Our overarching goal is to create novel software systems to streamline the implementation of parallel and heterogeneous programs. We focus on a multidisciplinary area of scientific computing, electronic design automation, and machine learning. We have released several open-source software (e.g., Taskflow, OpenTimer, DtCraft, SNIG, RTLflow) that is being used by many industrial and academic projects (>1M downloads & 5000+ GitHub stars). Our research is framed by three themes:

Theme 1: Parallel Programming Environments

Research Question: How can we make it easier for researchers and developers to write parallel and heterogeneous programs with high performance and simultaneous high productivity?

Modern scientific computing relies on a heterogeneous mix of computational patterns, domain algorithms, and specialized hardware to achieve key scientific milestones that go beyond traditional capabilities. However, programming these applications often requires complex expert-level tools and a deep understanding of parallel decomposition methodologies. A suitable software environment that can streamline the complexity of programming large parallel and heterogeneous systems is therefore very crucial to facilitate transformational scientific discoveries. Our research investigates new programming environments to assist researchers and developers to tackle the implementation complexities of high-performance parallel and heterogeneous programs.

Taskflow: A General-purpose Parallel and Heterogeneous Task Programming System

Taskflow helps C++ developers quickly write parallel and heterogeneous programs with high performance and simultaneous high productivity.

DtCraft: A Distributed Programming System using Data-parallel Streams

DtCraft helps developers streamline the building of high-performance distributed applications using data-parallel streams on a machine cluster.

Taskflow at CppCon

cudaFlow at CppCon

Theme 2: VLSI Electronic Design Automation

Research Question: How can we leverage emerging heterogeneous parallelism to speed up electronic design automation (EDA) algorithms and achieve order-of-magnitude performance breakthrough?

The ever-increasing design complexity in very-large-scale integration (VLSI) implementation has far exceeded what many existing electronic design automation (EDA) tools can scale with reasonable design time and effort. A key fundamental challenge is that EDA must incorporate new parallel paradigms comprising manycore central processing units (CPUs) and graphics processing units (GPUs) to achieve transformational performance and productivity milestones. However, this goal is impossible to achieve without a novel computing system to tackle the implementation complexities of parallelizing EDA, such as irregular task parallelism, large CPU-GPU dependent tasks, dynamic control flow, and distributed computing, which cannot be expressed and executed efficiently with mainstream parallel computing systems. Our research investigates new computing methods to advance the current state-of-the-art by assisting everyone to efficiently tackle the challenges of designing, implementing, and deploying parallel EDA algorithms on heterogeneous nodes.

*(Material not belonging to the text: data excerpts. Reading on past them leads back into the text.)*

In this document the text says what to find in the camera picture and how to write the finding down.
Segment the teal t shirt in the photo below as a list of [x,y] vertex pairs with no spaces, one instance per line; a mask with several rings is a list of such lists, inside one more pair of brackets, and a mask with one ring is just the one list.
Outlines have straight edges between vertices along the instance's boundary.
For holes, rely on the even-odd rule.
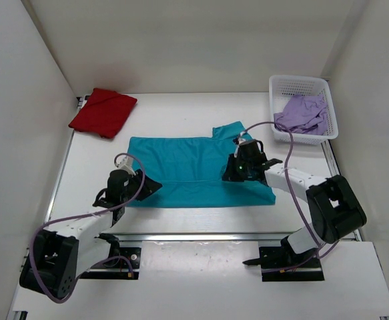
[[134,169],[145,167],[147,176],[162,187],[131,207],[214,208],[274,205],[270,187],[258,182],[226,182],[222,175],[244,130],[236,121],[212,129],[211,137],[132,137],[127,152],[137,157]]

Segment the red t shirt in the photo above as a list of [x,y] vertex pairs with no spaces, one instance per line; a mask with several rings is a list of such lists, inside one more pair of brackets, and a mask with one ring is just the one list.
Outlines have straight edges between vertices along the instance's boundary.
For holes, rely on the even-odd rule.
[[116,91],[94,88],[86,104],[68,127],[113,139],[122,129],[137,104],[137,99]]

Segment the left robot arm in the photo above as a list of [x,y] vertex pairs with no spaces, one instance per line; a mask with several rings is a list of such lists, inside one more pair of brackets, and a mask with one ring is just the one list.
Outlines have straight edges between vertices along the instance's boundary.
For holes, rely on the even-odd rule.
[[100,263],[113,267],[123,259],[118,238],[107,230],[121,219],[127,204],[143,201],[162,187],[140,169],[113,170],[93,203],[101,212],[50,221],[33,236],[19,285],[55,303],[65,302],[88,269]]

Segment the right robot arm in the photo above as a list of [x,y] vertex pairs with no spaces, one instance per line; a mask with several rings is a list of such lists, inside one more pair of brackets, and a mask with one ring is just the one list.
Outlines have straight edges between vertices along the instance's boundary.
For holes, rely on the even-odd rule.
[[256,139],[234,142],[236,150],[228,157],[223,181],[257,181],[285,191],[297,209],[300,201],[305,202],[310,215],[302,218],[304,227],[284,237],[272,253],[246,260],[244,265],[261,265],[269,272],[295,269],[317,258],[323,246],[334,246],[366,224],[366,214],[345,177],[320,177],[289,168],[287,161],[268,159],[263,143]]

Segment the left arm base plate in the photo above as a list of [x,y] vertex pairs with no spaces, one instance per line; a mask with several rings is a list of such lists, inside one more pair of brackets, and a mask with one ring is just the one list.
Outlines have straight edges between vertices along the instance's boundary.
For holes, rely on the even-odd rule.
[[141,264],[141,247],[121,247],[120,255],[126,260],[119,259],[95,266],[84,272],[81,279],[102,280],[138,280]]

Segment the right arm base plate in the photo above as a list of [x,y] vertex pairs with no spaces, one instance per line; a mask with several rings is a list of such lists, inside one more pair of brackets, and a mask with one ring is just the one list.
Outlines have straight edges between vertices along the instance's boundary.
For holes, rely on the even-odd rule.
[[242,263],[247,267],[260,266],[263,282],[324,281],[322,264],[316,248],[295,253],[287,239],[280,246],[259,247],[259,257]]

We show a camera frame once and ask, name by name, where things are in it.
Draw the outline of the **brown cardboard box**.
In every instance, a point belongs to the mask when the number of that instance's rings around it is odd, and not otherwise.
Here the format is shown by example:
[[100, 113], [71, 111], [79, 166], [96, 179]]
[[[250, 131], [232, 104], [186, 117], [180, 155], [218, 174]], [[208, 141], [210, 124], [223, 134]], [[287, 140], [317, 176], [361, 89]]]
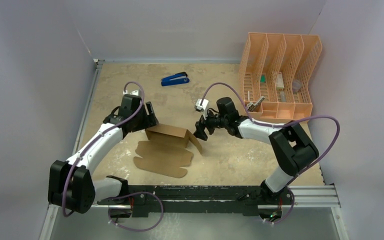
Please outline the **brown cardboard box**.
[[187, 150], [193, 144], [200, 154], [203, 147], [199, 140], [186, 128], [167, 124], [157, 124], [145, 130], [147, 140], [138, 142], [133, 158], [134, 165], [147, 172], [183, 178], [194, 154]]

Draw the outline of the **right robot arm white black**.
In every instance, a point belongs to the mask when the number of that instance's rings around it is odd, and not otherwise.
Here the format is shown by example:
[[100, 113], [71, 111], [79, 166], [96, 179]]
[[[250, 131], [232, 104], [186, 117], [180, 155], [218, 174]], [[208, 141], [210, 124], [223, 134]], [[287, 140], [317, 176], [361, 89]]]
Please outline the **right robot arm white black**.
[[271, 145], [278, 167], [260, 185], [262, 200], [268, 204], [280, 198], [288, 183], [319, 157], [319, 151], [299, 123], [280, 128], [240, 115], [230, 97], [216, 101], [217, 110], [206, 99], [198, 99], [194, 109], [202, 114], [195, 123], [194, 136], [207, 141], [216, 129], [225, 129], [239, 139], [251, 139]]

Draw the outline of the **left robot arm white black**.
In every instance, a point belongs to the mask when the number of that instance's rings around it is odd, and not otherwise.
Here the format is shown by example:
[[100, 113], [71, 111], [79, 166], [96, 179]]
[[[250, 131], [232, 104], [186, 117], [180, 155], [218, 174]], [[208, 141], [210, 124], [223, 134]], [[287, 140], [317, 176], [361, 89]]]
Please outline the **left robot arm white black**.
[[50, 167], [48, 202], [72, 213], [86, 213], [99, 201], [111, 199], [118, 205], [129, 199], [127, 180], [109, 175], [94, 181], [93, 172], [110, 150], [129, 133], [158, 124], [153, 105], [140, 96], [125, 94], [121, 104], [106, 116], [95, 135], [67, 160]]

OpenTimer: A High-performance Timing Analysis Tool for VLSI Systems

OpenTimer helps electronic design automation tool researchers and developers quickly analyze the timing of large circuit designs.

RTLflow: A GPU Acceleration Flow for RTL Simulation with Stimulus Batches

RTLflow helps circuit designers quickly simulate RTL designs using automatically generated C++ and CUDA code on a high-throughput GPU platform.

Theme 3: Machine Learning Systems

Research Question: How can we accelerate machine learning kernels in large-scale inference and training workloads using modern heterogeneous computing techniques?

Machine learning has become centric to a wide range of today’s applications, such as autonomous driving, recommendation systems, and natural language processing. Machine learning algorithms are based on deep neural networks (DNN), which commonly have millions or billions of parameters to compute. Due to the unique performance characteristics, graphics processing units (GPUs) are increasingly used for machine learning applications and can dramatically accelerate neural network training and inference. Modern GPUs are fast and are equipped with new programming models and scheduling runtimes that can bring significant yet largely untapped performance benefits to many machine learning applications. For example, our research has shown that by leveraging the new GPU task graph model in CUDA to describe end-to-end parallelism, we can achieve 5–10 times speed-up over existing systems. Our research investigates novel parallel algorithms and frameworks to accelerate machine learning system kernels with order-of-magnitude performance breakthrough.

SNIG: Large Sparse Neural Network Inference using Task Graph Parallelism

SNIG is the Champion-Award inference engine of the 2020 IEEE/MIT/Amazon HPEC Graph Challenge for Large Sparse Neural Network.